# 2007 Civic Si sedan photo gallery



## elfhearse (Jul 25, 2002)

I'm waiting to check out the Speed3 (and Civic Si)
I plan on trading in my 03 Protege5 wagon for one of the above.
I love the P5 as a daily driver but I need more HP for passing the local "road sofas" on the back road hills.

(I was also looking at an 03 325Ci with 46K, just out of warranty, for about the same price, before haggling. My wife is giving me too much crap about buying a 3 yr. old car vs. brand new)


----------



## Chris90 (Apr 7, 2003)

Give us the Type R, you fockers.


----------



## pilotman (Feb 2, 2006)

Mazda may offer more performance for less dollars, but I have owned several Mazdas and about 10 Hondas, and a both I and everyone I know has had more problems with the Mazdas then any Hondas.

Mazda = Ford


----------



## brkf (May 26, 2003)

pilotman said:


> Mazda may offer more performance for less dollars, but I have owned several Mazdas and about 10 Hondas, and a both I and everyone I know has had more problems with the Mazdas then any Hondas.
> 
> Mazda = Ford


Owned many mazdas and they've all been trouble free. My girlfriend's mom's 06 Civic Hybrid has been in the shop for 17 days! Yeeha- anecdotes are fun and worthless!

Truth is the Si can't hang with the Mazdaspeed3. So, if one is buying the top level performance model and reliability is a major concern (ironic, considering this a BMW forum...so do people really give a damn here about reliability?), then by all means go with the Honda.


----------



## Chris90 (Apr 7, 2003)

blueguydotcom said:


> Owned many mazdas and they've all been trouble free. My girlfriend's mom's 06 Civic Hybrid has been in the shop for 17 days! Yeeha- anecdotes are fun and worthless!
> 
> Truth is the Si can't hang with the Mazdaspeed3. So, if one is buying the top level performance model and reliability is a major concern (ironic, considering this a BMW forum...so do people really give a damn here about reliability?), then by all means go with the Honda.


It's good to remind people though, that Honda's reputation for reliability is overblown.

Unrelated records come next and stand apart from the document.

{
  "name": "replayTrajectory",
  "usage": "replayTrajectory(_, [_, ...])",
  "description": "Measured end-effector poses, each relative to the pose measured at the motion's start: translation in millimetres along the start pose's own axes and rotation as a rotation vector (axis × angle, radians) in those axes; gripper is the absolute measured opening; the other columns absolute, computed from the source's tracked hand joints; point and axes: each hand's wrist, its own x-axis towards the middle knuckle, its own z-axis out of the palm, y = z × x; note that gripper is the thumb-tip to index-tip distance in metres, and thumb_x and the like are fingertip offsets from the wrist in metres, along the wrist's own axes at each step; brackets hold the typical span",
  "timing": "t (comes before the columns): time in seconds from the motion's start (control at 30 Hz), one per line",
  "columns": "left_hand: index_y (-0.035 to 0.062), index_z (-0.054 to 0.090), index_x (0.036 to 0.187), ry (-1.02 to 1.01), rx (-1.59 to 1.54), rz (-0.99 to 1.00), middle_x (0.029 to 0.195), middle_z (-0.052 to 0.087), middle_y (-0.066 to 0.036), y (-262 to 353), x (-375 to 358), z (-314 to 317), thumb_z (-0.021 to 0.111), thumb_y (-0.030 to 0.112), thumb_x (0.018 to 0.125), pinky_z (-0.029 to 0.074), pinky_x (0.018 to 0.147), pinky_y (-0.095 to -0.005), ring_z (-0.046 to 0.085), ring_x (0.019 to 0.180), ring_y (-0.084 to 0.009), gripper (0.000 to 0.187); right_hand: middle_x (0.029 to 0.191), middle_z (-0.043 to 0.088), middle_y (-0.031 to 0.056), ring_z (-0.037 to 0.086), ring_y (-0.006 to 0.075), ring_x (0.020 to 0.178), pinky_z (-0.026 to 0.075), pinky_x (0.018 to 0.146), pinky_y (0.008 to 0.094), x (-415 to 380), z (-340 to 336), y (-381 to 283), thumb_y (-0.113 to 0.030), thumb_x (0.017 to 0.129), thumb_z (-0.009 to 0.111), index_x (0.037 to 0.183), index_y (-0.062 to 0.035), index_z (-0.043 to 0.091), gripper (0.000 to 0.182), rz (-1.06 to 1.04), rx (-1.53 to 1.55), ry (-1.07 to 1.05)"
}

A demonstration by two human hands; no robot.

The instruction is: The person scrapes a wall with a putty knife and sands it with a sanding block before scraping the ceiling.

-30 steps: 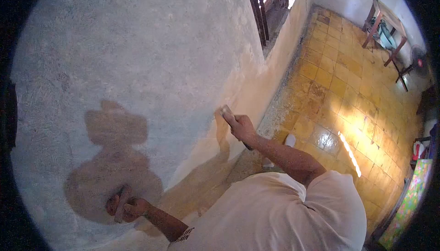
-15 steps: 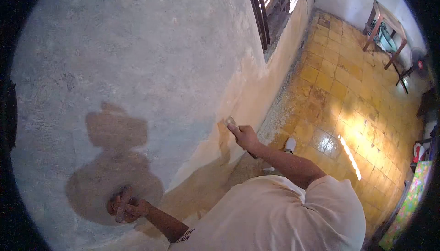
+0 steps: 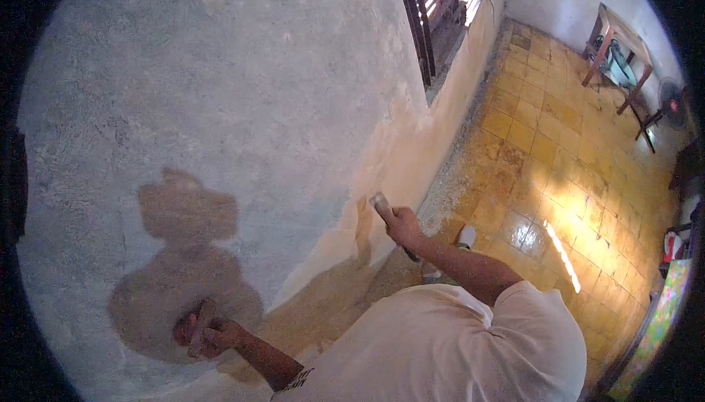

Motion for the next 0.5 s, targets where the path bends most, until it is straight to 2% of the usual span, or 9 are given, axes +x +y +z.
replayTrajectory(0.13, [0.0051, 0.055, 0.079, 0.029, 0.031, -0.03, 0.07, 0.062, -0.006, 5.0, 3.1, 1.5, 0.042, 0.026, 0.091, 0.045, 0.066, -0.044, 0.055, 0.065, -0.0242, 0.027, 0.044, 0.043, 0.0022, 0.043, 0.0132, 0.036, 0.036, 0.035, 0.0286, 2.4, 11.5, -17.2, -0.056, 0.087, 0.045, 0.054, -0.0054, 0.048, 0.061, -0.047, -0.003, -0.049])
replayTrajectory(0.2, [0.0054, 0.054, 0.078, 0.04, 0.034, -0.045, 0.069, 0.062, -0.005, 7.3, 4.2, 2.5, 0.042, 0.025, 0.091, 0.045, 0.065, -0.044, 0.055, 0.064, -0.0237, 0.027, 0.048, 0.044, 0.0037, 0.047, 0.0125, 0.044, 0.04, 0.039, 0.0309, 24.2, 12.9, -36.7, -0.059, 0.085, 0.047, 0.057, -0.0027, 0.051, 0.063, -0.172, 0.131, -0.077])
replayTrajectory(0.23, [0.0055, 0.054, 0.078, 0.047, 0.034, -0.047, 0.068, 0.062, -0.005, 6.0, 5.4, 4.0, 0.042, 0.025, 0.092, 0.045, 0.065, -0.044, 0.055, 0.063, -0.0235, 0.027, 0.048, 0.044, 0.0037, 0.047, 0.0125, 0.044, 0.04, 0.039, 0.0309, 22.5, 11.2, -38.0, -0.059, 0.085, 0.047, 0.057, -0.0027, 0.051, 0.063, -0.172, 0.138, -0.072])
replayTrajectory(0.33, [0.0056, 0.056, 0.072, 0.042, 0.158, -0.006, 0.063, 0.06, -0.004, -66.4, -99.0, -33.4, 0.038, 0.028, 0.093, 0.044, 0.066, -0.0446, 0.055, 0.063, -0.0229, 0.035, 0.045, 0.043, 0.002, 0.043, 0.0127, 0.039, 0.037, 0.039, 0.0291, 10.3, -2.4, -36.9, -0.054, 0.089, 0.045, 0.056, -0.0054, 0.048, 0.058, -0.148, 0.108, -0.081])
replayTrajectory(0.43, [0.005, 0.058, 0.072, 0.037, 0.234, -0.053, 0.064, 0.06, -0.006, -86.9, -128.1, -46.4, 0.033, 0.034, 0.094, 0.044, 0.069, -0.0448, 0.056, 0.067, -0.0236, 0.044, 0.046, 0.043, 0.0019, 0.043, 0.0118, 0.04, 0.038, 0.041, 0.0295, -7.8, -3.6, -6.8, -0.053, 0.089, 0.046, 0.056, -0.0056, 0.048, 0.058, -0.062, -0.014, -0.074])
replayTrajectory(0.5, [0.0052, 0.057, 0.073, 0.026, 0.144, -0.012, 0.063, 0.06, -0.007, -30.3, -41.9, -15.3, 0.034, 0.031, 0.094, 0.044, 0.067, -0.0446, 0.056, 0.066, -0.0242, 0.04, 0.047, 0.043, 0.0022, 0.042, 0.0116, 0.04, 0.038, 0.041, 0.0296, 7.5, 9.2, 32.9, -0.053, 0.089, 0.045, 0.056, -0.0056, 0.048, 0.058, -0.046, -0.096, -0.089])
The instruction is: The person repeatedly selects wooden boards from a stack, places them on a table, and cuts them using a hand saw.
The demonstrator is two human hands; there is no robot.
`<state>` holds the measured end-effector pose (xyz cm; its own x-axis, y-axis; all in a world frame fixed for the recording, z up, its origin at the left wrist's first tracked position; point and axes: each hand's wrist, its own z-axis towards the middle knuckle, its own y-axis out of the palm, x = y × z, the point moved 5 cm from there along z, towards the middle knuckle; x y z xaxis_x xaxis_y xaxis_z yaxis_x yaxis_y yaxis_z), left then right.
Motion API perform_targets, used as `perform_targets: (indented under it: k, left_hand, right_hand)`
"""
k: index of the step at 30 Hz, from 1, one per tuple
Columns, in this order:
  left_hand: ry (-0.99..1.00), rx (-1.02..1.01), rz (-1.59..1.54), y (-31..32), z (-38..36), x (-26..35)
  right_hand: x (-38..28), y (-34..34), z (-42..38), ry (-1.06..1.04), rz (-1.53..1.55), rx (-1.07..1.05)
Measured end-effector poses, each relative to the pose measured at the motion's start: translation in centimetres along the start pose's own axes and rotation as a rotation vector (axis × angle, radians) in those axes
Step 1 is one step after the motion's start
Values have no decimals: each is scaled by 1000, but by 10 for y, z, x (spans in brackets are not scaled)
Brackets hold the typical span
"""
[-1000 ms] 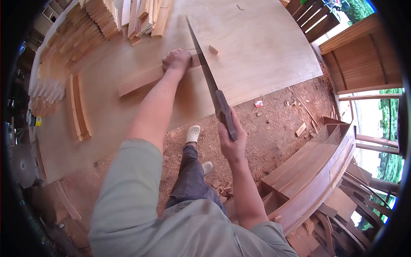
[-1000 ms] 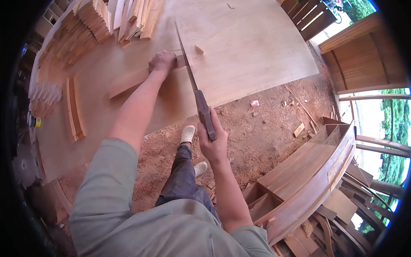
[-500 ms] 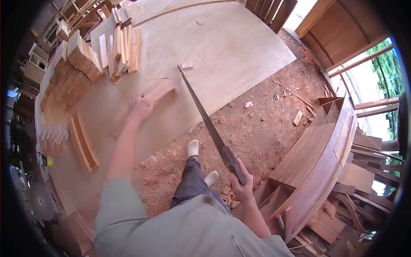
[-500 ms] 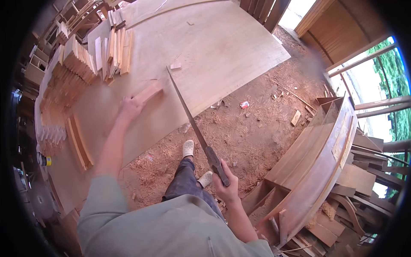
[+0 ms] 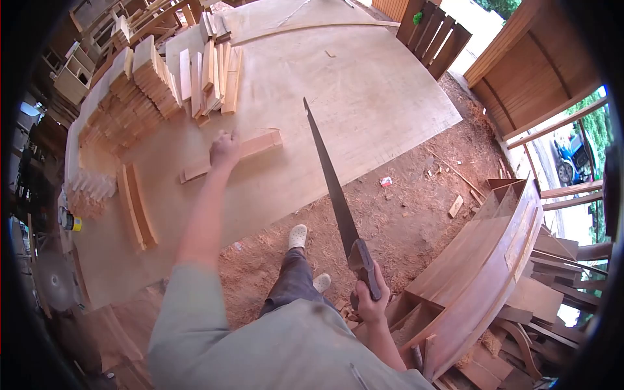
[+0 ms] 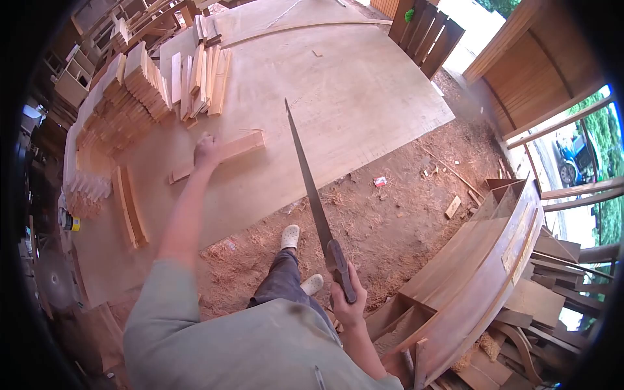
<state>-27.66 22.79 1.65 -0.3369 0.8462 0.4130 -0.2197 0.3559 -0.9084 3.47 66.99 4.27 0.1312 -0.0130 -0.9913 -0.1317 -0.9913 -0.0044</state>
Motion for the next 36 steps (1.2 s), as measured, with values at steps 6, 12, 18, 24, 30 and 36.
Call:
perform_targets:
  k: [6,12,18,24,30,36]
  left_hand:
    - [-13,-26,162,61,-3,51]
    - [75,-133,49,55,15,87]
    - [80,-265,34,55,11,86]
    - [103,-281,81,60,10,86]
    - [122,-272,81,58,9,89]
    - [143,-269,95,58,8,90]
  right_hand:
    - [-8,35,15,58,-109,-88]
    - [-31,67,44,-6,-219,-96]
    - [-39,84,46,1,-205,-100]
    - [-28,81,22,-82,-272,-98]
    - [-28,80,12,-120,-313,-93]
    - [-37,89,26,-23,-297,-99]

C&D had a good review of the MazdaSpeed 3 - it was funny to read about all their efforts at launching the car, and shifting 2nd to 3rd and 3rd to 4th without lifting the throttle. And doing that 18 times. That's one tough car.

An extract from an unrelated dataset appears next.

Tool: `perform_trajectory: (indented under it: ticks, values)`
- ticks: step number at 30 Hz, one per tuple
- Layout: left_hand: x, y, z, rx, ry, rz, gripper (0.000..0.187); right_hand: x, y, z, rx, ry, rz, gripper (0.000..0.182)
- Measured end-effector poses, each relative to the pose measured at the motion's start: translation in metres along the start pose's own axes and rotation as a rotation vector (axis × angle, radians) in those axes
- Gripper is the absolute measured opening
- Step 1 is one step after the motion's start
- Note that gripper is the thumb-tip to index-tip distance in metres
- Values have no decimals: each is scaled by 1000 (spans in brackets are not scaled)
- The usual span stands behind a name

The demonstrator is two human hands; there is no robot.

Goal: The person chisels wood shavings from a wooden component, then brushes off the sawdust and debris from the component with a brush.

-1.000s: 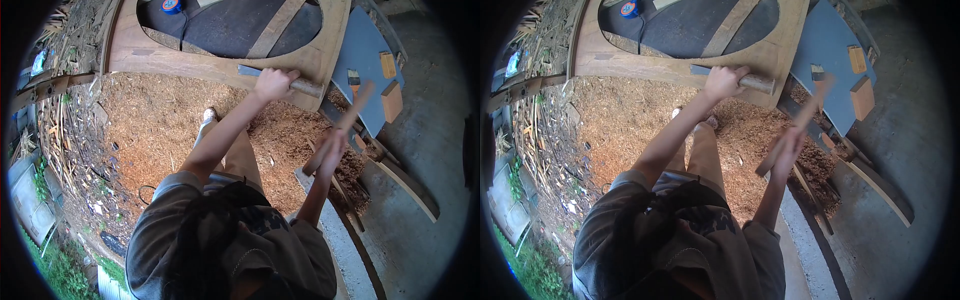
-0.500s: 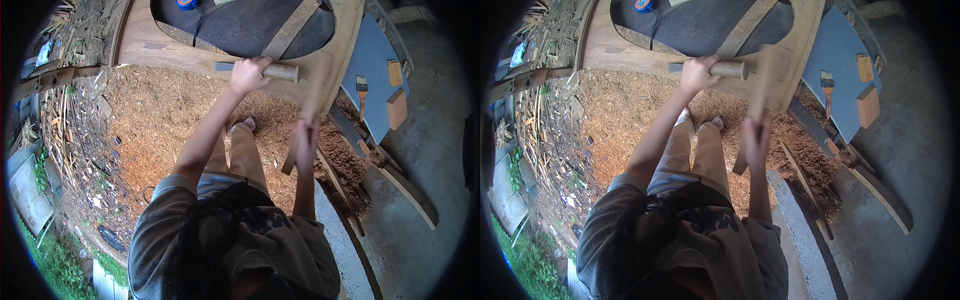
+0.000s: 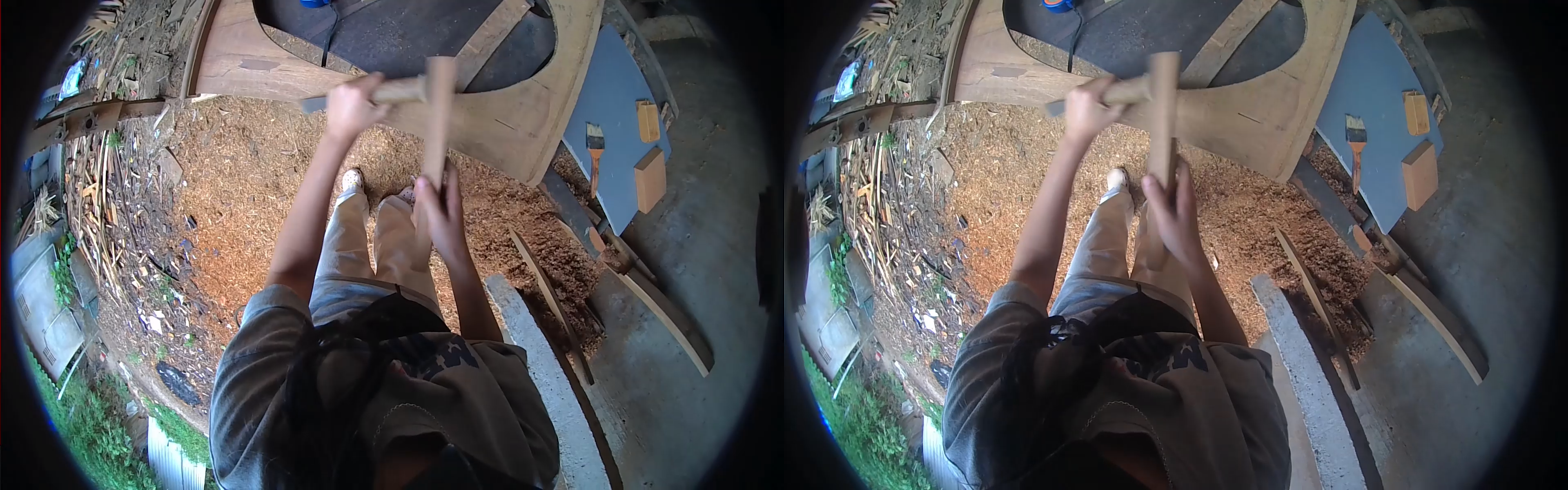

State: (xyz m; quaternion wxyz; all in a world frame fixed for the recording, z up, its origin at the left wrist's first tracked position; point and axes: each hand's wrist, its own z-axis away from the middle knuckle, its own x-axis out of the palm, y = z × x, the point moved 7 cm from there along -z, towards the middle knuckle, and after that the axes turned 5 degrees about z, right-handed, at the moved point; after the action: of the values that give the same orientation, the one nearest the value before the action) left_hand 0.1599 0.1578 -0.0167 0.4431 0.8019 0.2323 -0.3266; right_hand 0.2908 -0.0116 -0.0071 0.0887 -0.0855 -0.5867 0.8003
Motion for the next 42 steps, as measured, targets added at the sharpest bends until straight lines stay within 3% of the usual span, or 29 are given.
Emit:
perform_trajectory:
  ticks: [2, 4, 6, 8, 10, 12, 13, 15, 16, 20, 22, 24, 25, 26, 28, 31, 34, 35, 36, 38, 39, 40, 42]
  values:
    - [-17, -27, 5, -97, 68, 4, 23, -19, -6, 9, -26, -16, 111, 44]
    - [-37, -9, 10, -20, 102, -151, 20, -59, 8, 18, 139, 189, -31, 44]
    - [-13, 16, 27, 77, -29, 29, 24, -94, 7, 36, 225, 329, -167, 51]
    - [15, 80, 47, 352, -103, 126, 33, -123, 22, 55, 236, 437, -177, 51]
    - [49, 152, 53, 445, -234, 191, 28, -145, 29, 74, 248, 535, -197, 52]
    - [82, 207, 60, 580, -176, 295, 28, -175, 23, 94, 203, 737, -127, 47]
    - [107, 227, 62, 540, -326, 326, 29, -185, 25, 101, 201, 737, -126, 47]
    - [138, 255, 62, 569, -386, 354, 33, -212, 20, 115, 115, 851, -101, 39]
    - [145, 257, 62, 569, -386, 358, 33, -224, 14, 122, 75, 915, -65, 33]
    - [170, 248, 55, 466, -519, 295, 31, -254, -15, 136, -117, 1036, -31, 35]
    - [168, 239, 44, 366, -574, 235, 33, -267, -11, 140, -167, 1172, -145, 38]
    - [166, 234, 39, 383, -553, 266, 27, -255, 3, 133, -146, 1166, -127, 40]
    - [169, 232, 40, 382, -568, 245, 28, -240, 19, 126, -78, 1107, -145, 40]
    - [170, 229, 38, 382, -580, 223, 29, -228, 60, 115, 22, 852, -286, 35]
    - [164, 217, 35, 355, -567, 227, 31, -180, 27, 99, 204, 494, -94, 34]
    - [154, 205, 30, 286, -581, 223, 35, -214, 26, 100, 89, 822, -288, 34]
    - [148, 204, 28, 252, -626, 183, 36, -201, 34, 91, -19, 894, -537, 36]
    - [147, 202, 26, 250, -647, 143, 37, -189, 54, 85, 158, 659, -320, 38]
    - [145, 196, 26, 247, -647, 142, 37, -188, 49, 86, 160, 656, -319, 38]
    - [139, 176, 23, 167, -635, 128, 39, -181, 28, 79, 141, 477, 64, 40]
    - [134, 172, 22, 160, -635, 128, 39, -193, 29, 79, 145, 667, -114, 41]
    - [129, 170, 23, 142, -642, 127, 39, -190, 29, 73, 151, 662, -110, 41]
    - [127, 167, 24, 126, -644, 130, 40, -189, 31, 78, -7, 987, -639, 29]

Their only complaints were the crappy shifter and ungodly torque steer (that's no surprise), but they seemed to love the car.


----------



## HW (Dec 24, 2001)

Dawg90 said:


> It's good to remind people though, that Honda's reputation for *reliability is overblown*.
> 
> C&D had a good review of the MazdaSpeed 3 - it was funny to read about all their efforts at launching the car, and shifting 2nd to 3rd and 3rd to 4th without lifting the throttle. And doing that 18 times. That's one tough car.
> 
> Their only complaints were the crappy shifter and ungodly torque steer (that's no surprise), but they seemed to love the car.

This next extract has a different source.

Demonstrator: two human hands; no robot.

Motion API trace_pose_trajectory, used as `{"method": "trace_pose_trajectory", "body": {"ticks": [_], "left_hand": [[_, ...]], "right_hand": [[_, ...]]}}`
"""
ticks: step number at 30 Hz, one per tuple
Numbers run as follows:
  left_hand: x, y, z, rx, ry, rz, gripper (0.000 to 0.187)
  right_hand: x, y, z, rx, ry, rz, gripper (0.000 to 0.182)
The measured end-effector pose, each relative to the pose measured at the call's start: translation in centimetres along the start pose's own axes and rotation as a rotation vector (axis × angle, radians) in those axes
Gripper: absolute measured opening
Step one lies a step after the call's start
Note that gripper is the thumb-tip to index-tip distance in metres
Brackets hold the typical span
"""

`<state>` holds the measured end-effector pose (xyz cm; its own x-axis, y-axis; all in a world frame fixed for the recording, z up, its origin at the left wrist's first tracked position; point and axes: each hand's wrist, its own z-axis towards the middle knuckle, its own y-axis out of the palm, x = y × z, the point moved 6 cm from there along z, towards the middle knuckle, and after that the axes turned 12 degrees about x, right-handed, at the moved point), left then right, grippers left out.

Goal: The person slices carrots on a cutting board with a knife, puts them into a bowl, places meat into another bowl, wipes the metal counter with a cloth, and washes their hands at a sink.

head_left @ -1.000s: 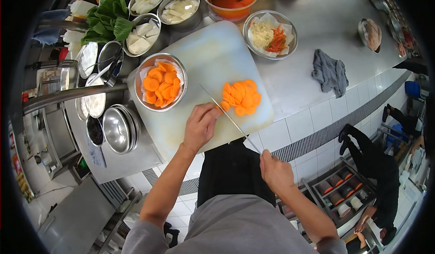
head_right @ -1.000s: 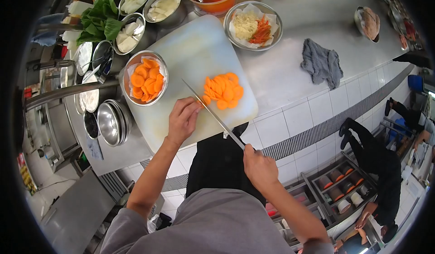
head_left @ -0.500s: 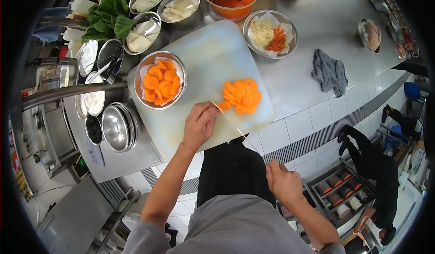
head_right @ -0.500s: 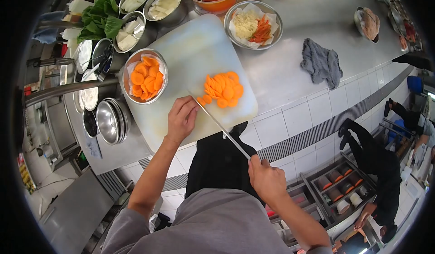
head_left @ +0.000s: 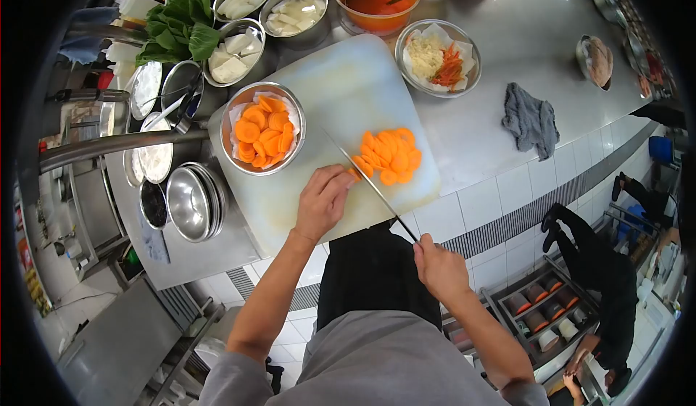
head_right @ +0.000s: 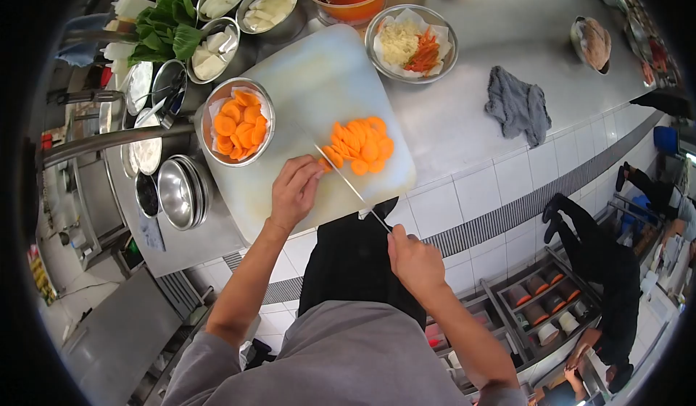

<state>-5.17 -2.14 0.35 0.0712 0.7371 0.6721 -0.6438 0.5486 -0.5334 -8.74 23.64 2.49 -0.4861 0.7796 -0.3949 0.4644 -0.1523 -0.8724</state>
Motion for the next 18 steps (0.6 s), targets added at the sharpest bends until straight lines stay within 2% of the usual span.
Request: {"method": "trace_pose_trajectory", "body": {"ticks": [4, 6, 13, 15, 18], "left_hand": [[0.0, -0.1, 0.1, 0.010, -0.032, -0.006, 0.025], [0.1, 0.1, 0.1, 0.015, -0.027, -0.001, 0.024], [0.2, 0.0, 0.2, 0.010, -0.024, 0.016, 0.024], [0.1, 0.0, 0.3, 0.011, -0.021, 0.017, 0.024], [0.1, 0.0, 0.2, 0.012, -0.017, 0.013, 0.025]], "right_hand": [[0.2, -1.2, -1.1, -0.046, 0.016, 0.054, 0.024], [-0.4, -2.9, -1.8, 0.028, -0.025, 0.009, 0.023], [-0.7, -5.3, -3.7, 0.009, -0.027, -0.102, 0.021], [-0.4, -5.5, -4.0, -0.094, 0.036, -0.095, 0.022], [-0.5, -5.9, -4.2, -0.085, 0.024, -0.107, 0.022]]}}
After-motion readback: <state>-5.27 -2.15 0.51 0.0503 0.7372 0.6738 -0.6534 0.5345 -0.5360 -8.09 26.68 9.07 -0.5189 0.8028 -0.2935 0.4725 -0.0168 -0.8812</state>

perhaps it's the case now but it wasn't before. and if there's a big diff in resale, i would choose the one w/ better resale if i buy new. :dunno: if i by used, then perhaps i'd consider the others.


----------



## LA525iT (Oct 27, 2003)

Dawg90 said:


> Give us the Type R, you fockers.


:stupid:


----------



## pilotman (Feb 2, 2006)

Dawg90 said:


> It's good to remind people though, that Honda's reputation for reliability is overblown.
> 
> 
> > Data please, do you have any?
> ...


----------



## Chris90 (Apr 7, 2003)

pilotman said:


> Dawg90 said:
> 
> 
> > It's good to remind people though, that Honda's reputation for reliability is overblown.
> ...


----------



## TrippinBimmer (Oct 9, 2006)

So when is the release date on the car?


----------



## GJR (Jan 6, 2003)

Not sure of a release date, but I found an online review of the Si Sedan if anyone's interested:

http://www.autosite.com/content/shared/articles/templates/index.cfm/article_id_int/2114


----------



## marypiercee (Oct 12, 2006)

Hai friends,

see these civic si sedan photos


----------



## Chris90 (Apr 7, 2003)

Those are show car pics, the actual sedan galleries are out.

http://www.vtec.net/articles/view-article?article_id=605768


----------



## Chris90 (Apr 7, 2003)

I like the look. (Factory Mugen Civic Si sedan). $30k though, for rims, body kit, exhaust and suspension. Honda is unbelievable. 





















> Honda revealed a prototype Civic Mugen Si Sedan prepared by legendary Honda tuner Mugen equipped with a high performance suspension, forged aluminum wheels, aerodynamic body styling and a sport exhaust system at the 2006 Specialty Equipment Market Association (SEMA) show. Planned for production in a limited quantity of 500 units a year, the Civic Mugen Si will be available at U.S. Honda dealers starting in spring 2007 with a manufacturer's suggested retail price of less than $30,000 and a full factory warranty.
> 
> "Enthusiasts have equated the name Mugen with JDM Honda performance for decades, and with the introduction of the Civic Si Sedan, the time is right for the two companies to once again join forces," said John Mendel, senior vice president of American Honda. "A Mugen-tuned vehicle available directly from the factory provides the ultimate level of performance, quality and refinement in a specially-tuned car."
> 
> ...


----------